Results of Operations
The Partnership's operations, which consist of rental income, container
depreciation, direct container expenses, management fees, and reimbursement of
administrative expenses were directly related to the size of the container fleet
(inventory) during the nine-month periods ended September 30, 1997 and 1996, as
well as certain other factors as discussed below. The following is a summary of
the container fleet (in units) available for lease during those periods:
1997 1996
Opening inventory....................... 7,849 8,471
Closing inventory....................... 7,938 7,941
Average................................. 7,894 8,206
The decline in the size of the average container fleet of 4% from the nine-month
period ended September 30, 1996 to the equivalent period in 1997 was primarily
due to the sale of certain Equipment. Although sales proceeds were used to
purchase new Equipment, fewer units were bought than sold, resulting in a net
decrease in the size of the Equipment fleet. Since the Fund is now in its ninth
year of operations, an increasing portion of its fleet may be sold in future
years, and the sales proceeds are not likely to be sufficient to replace all of
the Equipment sold. Therefore, the decline in the size of the fleet is likely to
continue, even though the Partnership is still reinvesting funds in new
Equipment. The decline in the container fleet contributed to an overall decline
in rental income from the nine- and three-month periods ended September 30, 1996
to the equivalent period in 1997.
In addition to fleet size, rental income and direct container expenses are
affected by lease utilization percentages for the Equipment which averaged 79%
and 82% during the nine-month periods ended September 30, 1997 and 1996,
respectively. In addition, rental income is affected by daily rental rates,
which declined.
The following is a comparative analysis of the results of operations for the
nine-month periods ended September 30, 1997 and 1996.
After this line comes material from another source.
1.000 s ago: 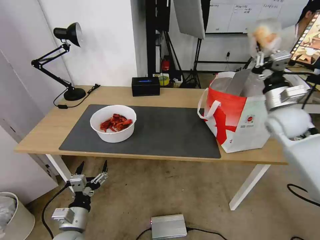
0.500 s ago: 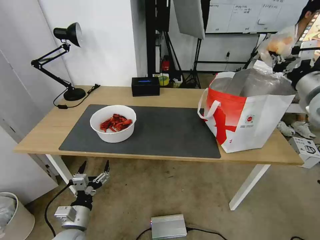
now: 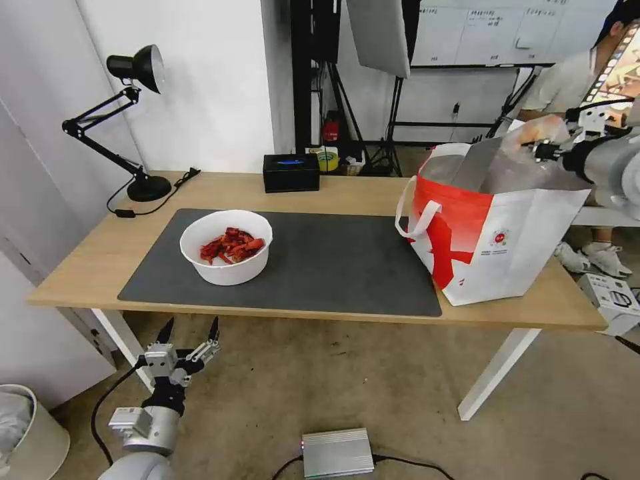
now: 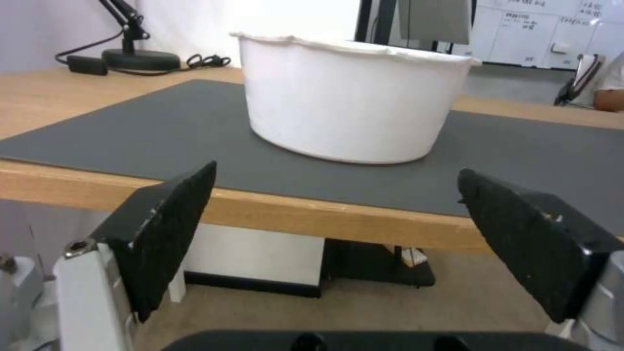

The Partnership's income from operations for the nine-month periods ended
September 30, 1997 and 1996 was $1,172 and $1,587, respectively, on rental
income of $3,596 and $4,135, respectively. The decrease in rental income of
$539, or 13%, from the nine-month period ended September 30, 1996 to the same
period in 1997 was primarily attributable to income from container rentals, the
major component of total revenue, which decreased by $521, or 14%. As noted
above, income from container rentals is largely dependent upon three factors:
equipment available for lease (average inventory), average on-hire (utilization)
percentage, and average daily rental rates. Average inventory decreased 4%,
average on-hire utilization decreased 4% and average daily rental rates
decreased 7% from the nine-month period ended September 30, 1996 to the
comparable period in 1997.
Container utilization began to decline in late 1995 and that decline persisted
throughout 1996 and into the first quarter of 1997. The General Partners believe
that this decrease in demand for leased containers is the result of adverse
changes in the business of its shipping line customers. These changes consist
principally of: (i) a general slowdown in the growth of world containerized
cargo trade, particularly in the Asia-North America and Asia-Europe trade
routes; (ii) over-capacity resulting from the 1996 and 1997 additions of new,
larger ships to the existing container ship fleet at a rate in excess of the
growth rate in containerized cargo trade; and (iii) shipping line alliances and
other operational consolidations that have allowed shipping lines to operate
with fewer containers, thereby decreasing the demand for leased containers. The
container ship over-capacity in particular led to lower shipping rates,
resulting in shipping lines' need to reduce operating costs. The drive to reduce
costs, coupled with the availability of inexpensive financing and lower
container prices, encouraged shipping lines to purchase, rather than lease, a
greater number of new containers in 1996 than in previous years. All of these
factors have led to downward pressure on container lease rates, a decline in
utilization of leased containers, and an increase in leasing incentives and
other discounts being granted to shipping lines by container lessors, further
eroding Partnership profitability. The decline in demand for leased containers
has been accompanied by a drop in the purchase price of new containers.
During the second and third quarters there was an improvement in utilization for
the total fleet managed by TEM for affiliates and other unrelated third parties,
however lease rates declined and leasing incentives remained high due to high
levels of off-lease inventory in low demand locations. The General Partners do
not foresee material changes in current market conditions and caution that both
utilization and lease rates could decline further, and leasing incentives could
remain high, adversely affecting the Partnership's results.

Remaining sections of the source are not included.